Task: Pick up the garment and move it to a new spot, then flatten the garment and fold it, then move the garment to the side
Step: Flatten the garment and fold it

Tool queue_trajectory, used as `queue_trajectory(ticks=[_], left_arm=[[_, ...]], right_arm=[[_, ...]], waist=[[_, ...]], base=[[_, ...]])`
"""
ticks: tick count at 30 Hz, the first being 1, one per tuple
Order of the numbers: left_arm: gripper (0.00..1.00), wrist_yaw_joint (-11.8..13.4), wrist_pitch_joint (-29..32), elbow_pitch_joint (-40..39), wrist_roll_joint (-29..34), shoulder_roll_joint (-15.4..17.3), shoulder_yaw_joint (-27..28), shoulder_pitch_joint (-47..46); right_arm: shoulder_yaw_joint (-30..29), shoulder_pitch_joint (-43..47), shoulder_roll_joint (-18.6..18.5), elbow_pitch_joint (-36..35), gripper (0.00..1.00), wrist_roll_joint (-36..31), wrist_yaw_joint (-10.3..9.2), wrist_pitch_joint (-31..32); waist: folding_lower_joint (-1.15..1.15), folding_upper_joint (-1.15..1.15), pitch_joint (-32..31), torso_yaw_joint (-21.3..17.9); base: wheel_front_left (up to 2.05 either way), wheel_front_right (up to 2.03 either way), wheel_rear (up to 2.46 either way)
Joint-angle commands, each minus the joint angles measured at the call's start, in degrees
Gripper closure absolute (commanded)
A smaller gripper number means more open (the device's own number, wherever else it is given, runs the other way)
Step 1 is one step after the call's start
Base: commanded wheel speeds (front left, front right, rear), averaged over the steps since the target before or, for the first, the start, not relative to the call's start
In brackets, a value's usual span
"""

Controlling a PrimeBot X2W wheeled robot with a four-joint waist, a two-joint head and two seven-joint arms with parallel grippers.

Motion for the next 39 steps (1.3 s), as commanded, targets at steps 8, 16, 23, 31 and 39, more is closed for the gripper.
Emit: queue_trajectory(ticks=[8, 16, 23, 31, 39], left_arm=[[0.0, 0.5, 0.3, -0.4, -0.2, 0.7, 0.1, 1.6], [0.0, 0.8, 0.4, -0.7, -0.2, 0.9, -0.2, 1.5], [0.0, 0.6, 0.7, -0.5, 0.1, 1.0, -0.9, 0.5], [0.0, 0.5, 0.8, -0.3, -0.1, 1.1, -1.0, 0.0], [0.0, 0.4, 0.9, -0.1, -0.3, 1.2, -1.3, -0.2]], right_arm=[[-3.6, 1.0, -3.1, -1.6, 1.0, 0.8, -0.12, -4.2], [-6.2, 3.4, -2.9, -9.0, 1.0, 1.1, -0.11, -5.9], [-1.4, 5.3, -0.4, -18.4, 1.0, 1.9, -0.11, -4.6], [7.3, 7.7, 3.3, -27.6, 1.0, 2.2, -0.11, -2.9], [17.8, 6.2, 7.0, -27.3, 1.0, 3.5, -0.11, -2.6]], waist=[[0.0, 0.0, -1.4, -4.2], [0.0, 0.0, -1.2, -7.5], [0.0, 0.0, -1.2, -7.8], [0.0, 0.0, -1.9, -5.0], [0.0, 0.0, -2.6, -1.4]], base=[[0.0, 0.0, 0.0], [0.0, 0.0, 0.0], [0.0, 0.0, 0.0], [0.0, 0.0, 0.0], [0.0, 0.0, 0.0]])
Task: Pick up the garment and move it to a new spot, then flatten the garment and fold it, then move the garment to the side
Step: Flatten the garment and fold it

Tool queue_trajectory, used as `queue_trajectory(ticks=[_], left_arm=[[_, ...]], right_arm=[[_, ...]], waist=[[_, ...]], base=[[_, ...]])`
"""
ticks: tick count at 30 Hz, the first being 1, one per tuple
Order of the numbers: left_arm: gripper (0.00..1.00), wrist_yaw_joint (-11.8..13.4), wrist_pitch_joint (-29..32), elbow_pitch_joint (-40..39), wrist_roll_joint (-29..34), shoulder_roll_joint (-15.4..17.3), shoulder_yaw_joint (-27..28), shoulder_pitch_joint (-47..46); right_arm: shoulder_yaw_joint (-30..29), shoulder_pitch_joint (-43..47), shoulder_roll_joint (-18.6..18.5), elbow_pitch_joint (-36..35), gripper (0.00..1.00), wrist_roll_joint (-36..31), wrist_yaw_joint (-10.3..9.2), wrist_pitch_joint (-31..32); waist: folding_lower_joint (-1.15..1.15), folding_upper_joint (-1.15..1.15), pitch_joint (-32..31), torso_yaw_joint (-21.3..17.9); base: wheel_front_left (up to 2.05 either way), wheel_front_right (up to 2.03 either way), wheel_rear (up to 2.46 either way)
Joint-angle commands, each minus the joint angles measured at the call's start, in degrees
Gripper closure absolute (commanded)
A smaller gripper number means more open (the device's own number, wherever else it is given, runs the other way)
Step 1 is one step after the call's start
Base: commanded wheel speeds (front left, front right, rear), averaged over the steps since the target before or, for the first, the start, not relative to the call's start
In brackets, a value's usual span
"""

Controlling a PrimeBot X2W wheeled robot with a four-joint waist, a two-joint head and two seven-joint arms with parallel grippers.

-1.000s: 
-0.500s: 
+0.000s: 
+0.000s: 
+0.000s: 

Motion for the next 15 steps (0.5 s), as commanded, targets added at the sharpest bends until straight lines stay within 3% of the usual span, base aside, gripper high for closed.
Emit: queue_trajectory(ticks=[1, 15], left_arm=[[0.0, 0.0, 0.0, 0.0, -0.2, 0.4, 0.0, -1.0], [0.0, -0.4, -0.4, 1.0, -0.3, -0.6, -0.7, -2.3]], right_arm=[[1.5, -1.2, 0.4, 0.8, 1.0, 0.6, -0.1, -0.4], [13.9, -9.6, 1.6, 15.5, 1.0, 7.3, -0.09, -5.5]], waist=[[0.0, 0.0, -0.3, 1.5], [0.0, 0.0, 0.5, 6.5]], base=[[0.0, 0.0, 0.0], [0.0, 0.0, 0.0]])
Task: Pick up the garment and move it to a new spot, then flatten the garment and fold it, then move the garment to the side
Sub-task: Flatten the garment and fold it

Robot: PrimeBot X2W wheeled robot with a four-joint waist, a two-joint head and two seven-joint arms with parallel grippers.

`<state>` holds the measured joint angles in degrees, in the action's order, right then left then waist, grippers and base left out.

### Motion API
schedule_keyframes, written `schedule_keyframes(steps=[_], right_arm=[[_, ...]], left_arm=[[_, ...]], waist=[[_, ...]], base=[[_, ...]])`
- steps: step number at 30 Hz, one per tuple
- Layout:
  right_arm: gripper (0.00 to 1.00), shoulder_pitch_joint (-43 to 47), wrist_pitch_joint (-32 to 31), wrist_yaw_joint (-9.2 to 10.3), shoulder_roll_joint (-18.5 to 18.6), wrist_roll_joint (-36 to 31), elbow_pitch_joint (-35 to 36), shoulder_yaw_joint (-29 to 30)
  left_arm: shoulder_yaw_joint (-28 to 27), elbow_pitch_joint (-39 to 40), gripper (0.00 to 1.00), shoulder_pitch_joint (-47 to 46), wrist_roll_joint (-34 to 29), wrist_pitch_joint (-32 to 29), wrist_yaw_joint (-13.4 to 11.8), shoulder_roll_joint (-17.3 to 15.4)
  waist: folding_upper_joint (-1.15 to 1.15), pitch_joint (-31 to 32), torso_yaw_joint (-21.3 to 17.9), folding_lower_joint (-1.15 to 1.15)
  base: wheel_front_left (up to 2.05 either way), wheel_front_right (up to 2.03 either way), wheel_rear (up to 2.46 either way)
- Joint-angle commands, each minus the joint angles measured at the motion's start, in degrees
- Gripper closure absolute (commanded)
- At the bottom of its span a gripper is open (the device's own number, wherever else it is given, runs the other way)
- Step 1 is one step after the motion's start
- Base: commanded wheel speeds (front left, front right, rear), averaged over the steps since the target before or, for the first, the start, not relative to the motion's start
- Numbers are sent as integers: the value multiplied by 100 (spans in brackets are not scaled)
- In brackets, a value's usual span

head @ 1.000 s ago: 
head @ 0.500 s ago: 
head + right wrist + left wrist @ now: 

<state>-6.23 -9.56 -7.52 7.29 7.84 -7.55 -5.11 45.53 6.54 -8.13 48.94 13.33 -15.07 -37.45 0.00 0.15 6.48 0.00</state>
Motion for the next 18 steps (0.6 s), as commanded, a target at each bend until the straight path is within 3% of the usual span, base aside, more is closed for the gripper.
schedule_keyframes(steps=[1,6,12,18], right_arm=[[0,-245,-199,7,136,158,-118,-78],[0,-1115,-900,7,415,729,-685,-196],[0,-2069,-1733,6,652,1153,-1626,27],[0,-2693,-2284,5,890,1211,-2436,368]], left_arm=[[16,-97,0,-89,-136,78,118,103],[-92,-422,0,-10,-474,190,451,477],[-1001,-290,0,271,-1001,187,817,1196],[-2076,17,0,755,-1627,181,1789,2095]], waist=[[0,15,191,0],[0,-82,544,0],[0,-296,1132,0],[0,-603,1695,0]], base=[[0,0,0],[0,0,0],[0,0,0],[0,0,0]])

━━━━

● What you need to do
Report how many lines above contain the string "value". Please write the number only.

● The completed task
4